Unnamed: 0,APIUWI,OpAlias,LeaseName,WellNo,County,Reservoir,ProdType,ProdStatus,DrillType,TD,...,BELqBFac,BEEURGasMo,BEGasEURpr,BEGasBFac,FulLqEURMo,FulLqBFac,FulGsEURMo,FulGasBFac,OtherNo,geometry
0,35119237270000,CHER OIL INC LTD,MARK BOYLES,1,PAYNE (OK),BARTLESVILLE,OIL,ACTIVE,V,4203.0,...,2.0,406.0,No,2.0,406.0,2.0,406.0,2.0,11911618000000,POINT (-96.89246 36.04677)
1,42479389500000,"FLETCHER OPERATING, LLC",WRIGHT-LONG GAS UNIT,2,WEBB (TX),OLMOS,GAS,ACTIVE,V,7704.0,...,1.7,399.0,No,2.0,399.0,0.68,399.0,0.66,5541,POINT (-99.43596 28.09880)
2,17017336990000,AETHON ENERGY OPERATING LLC,CV RA SU84;CBP 7,001-ALT,CADDO (LA),CV/HOSS,GAS,ACTIVE,D,10800.0,...,2.0,404.0,No,1.8,404.0,0.97,404.0,0.93,231119,POINT (-93.63690 32.38579)
3,42479387450000,"HILCORP ENERGY COMPANY, INC.",PENA-CUEVA GU,1,WEBB (TX),LOBO CONS.,GAS,ACTIVE,D,9626.0,...,1.03,395.0,No,0.96,395.0,0.74,395.0,0.34,0,POINT (-99.08561 27.45505)
4,17017336670000,CHANSE ENERGY CORPORATION,FULLER A,092,CADDO (LA),NACATOSH,OIL,ACTIVE,V,1200.0,...,1.99,0.0,No,0.0,405.0,1.99,0.0,0.0,230912,POINT (-93.89046 32.87569)

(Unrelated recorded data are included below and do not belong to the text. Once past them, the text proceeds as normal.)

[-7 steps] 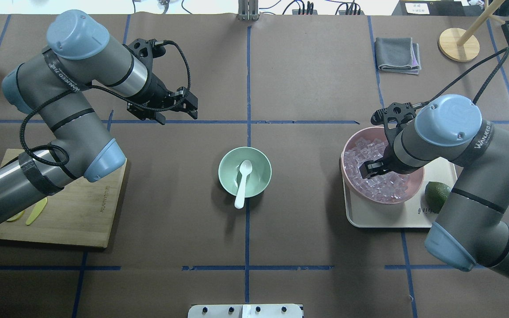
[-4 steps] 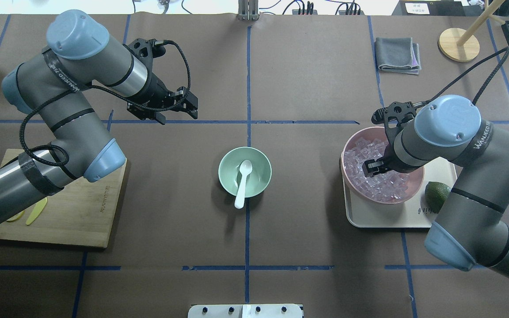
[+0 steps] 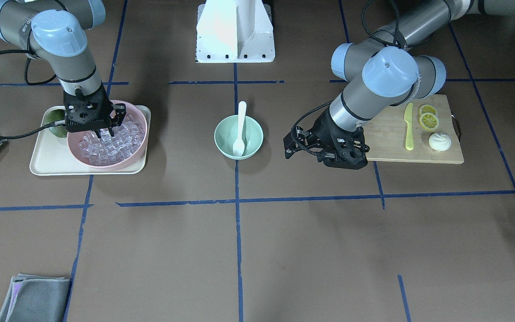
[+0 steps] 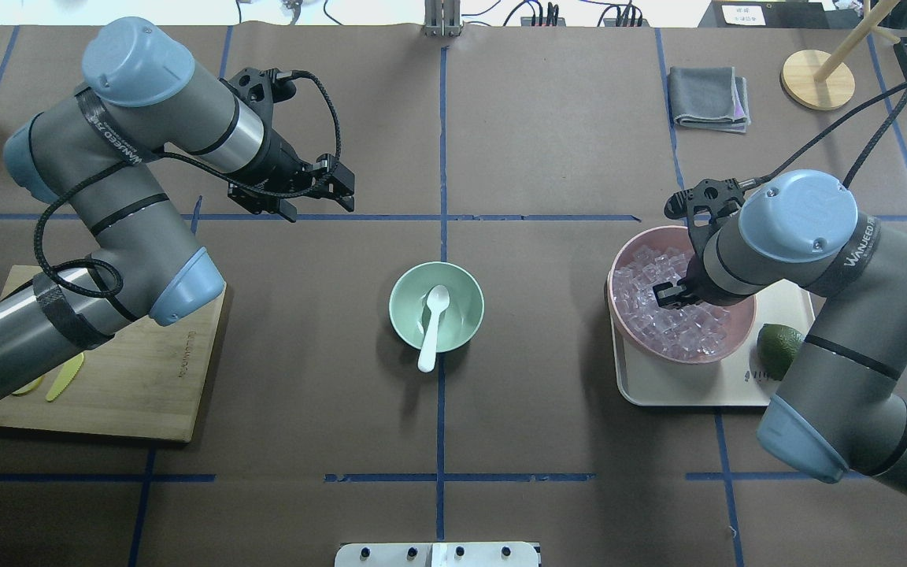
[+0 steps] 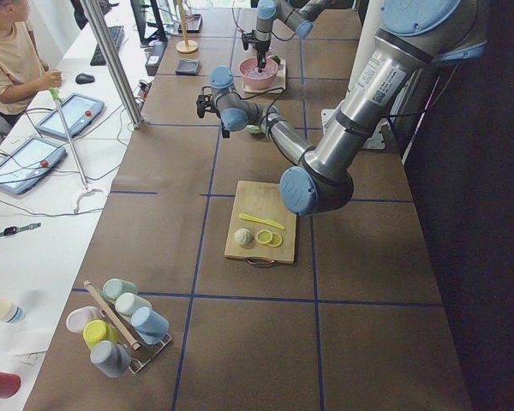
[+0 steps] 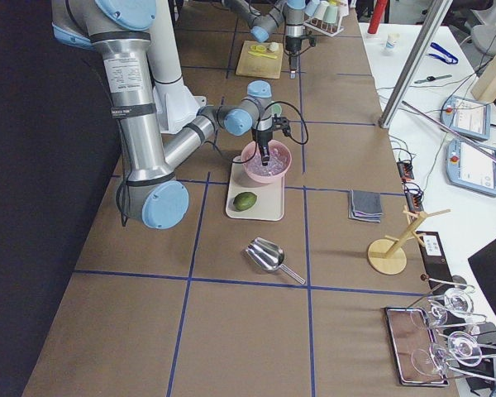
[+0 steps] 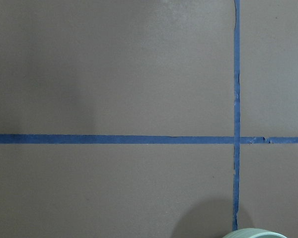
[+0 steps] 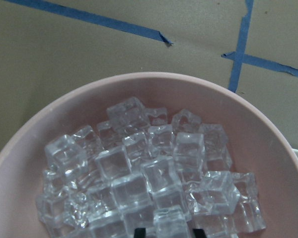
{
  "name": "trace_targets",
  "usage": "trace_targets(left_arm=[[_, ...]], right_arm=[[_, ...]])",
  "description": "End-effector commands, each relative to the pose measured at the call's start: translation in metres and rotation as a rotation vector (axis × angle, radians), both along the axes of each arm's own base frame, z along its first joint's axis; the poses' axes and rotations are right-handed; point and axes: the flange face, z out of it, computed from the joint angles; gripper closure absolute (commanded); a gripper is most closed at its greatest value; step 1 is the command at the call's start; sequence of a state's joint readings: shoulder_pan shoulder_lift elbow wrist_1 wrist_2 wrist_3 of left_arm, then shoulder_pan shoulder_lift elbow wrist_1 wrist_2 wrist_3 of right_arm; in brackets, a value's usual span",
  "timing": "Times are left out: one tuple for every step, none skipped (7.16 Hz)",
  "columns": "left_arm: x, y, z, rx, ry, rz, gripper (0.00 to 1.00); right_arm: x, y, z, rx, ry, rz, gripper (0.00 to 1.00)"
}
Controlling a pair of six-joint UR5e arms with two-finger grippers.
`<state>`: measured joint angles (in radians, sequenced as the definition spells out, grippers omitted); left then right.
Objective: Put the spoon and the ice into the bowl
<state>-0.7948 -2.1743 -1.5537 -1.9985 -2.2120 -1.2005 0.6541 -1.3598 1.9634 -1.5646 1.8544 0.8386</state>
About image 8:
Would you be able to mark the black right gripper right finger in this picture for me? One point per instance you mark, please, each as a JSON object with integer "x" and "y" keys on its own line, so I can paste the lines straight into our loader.
{"x": 199, "y": 233}

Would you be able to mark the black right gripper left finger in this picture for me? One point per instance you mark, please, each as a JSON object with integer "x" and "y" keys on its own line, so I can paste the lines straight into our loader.
{"x": 140, "y": 233}

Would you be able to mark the pile of ice cubes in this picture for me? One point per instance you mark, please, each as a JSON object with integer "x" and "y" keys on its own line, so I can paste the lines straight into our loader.
{"x": 142, "y": 169}

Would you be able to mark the pink bowl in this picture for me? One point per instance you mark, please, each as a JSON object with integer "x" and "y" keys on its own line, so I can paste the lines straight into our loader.
{"x": 255, "y": 144}

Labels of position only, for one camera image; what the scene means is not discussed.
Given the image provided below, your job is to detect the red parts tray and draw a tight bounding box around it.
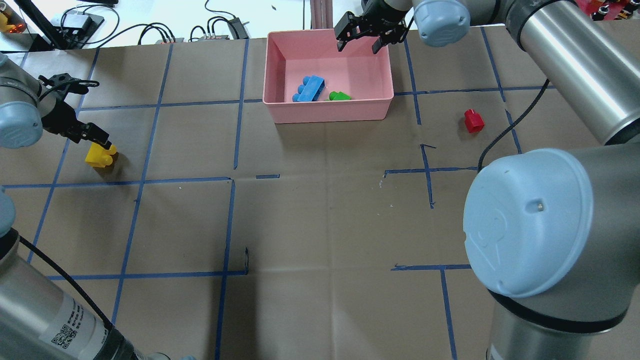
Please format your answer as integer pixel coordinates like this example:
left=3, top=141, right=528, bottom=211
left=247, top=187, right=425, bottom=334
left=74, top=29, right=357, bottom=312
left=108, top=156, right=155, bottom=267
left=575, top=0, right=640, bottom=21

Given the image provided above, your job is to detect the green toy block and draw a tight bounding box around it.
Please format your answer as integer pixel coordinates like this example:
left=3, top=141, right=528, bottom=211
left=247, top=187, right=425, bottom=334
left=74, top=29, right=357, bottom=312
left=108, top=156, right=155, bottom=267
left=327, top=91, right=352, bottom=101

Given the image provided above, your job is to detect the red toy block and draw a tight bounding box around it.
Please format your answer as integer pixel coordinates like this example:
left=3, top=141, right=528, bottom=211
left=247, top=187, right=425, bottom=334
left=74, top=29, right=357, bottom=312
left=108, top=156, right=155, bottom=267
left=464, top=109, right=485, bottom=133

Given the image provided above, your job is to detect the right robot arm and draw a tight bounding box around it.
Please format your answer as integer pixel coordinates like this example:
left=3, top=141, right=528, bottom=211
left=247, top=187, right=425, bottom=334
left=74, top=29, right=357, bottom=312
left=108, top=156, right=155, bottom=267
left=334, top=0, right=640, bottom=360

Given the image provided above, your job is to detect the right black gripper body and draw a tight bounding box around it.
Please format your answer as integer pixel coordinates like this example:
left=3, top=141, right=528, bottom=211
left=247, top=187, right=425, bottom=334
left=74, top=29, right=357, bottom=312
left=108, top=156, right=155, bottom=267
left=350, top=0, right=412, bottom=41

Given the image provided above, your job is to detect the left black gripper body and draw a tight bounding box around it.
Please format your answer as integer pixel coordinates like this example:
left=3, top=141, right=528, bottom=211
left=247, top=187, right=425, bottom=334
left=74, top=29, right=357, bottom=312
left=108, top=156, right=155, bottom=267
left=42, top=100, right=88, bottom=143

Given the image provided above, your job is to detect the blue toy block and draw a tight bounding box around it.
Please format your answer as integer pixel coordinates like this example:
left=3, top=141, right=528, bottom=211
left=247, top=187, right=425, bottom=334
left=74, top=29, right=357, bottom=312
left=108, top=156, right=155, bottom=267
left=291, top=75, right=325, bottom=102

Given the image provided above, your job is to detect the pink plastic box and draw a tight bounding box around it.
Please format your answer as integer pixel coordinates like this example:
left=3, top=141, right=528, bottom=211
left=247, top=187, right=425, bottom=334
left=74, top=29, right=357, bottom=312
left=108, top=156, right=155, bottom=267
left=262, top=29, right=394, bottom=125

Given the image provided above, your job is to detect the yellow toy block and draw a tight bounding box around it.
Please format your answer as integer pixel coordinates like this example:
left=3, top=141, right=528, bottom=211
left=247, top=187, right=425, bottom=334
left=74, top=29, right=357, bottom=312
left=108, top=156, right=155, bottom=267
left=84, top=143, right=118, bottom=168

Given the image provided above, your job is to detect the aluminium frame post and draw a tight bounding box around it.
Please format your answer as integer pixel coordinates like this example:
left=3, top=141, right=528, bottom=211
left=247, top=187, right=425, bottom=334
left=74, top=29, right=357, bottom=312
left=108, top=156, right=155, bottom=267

Unnamed: 0,APIUWI,OpAlias,LeaseName,WellNo,County,Reservoir,ProdType,ProdStatus,DrillType,TD,...,BELqBFac,BEEURGasMo,BEGasEURpr,BEGasBFac,FulLqEURMo,FulLqBFac,FulGsEURMo,FulGasBFac,OtherNo,geometry
0,35119227310000,STACY OPERATING LLC,LOZIER,13,PAYNE (OK),MISENER,OIL,INACTIVE,V,3970.0,...,,,No,,,,,,11905524410000,POINT (-96.84287 36.07648)
1,35119226530000,STACY OPERATING LLC,LOZIER (TWIN),12,PAYNE (OK),WILCOX,OIL,INACTIVE,V,3912.0,...,,,No,,,,,,11905524410000,POINT (-96.84289 36.07516)
2,35119225680000,STACY OPERATING LLC,LOZIER (TWIN),11,PAYNE (OK),MISENER/WILCOX,OIL,INACTIVE,V,3906.0,...,,,No,,,,,,11905524410000,POINT (-96.84291 36.07349)
3,35119224510000,STACY OPERATING LLC,DANA-LOZIER (LOZIER #10),10,PAYNE (OK),MISENER/WILCOX,OIL,SPUDDED,V,3914.0,...,,,No,,,,,,11905524410000,POINT (-96.84340 36.07517)
4,17113208680000,"OLEUM OPERATING COMPANY, L.C.",SAGRERA HEIRS,1,VERMILION (LA),,GAS,INACTIVE,D,14267.0,...,,,,,,,,,302726,POINT (-92.18802 29.84410)


# Prep Data

## Convert Geospatial and Geo Dataframes to Same CRS

In [29]:
activewells.crs
refwells.crs

activewells.to_crs(epsg='26913', inplace=True)
refwells.to_crs(epsg='26913', inplace=True)

activewells.crs
refwells.crs

{'init': 'epsg:4326'}

{'init': 'epsg:4326'}

{'init': 'epsg:26913', 'no_defs': True}

{'init': 'epsg:26913', 'no_defs': True}

## Add Buffers to Wells for Geospatial Filtering

In [30]:
miradius = 0.5
bufferradius = miradius * 1603.34 # converting to miles to meters

refwells['buffer'] = refwells['geometry'].apply(lambda x: x.buffer(bufferradius))

### Test Filter

In [31]:
activewells.loc[activewells.within(refwells.iloc[0]['buffer'])]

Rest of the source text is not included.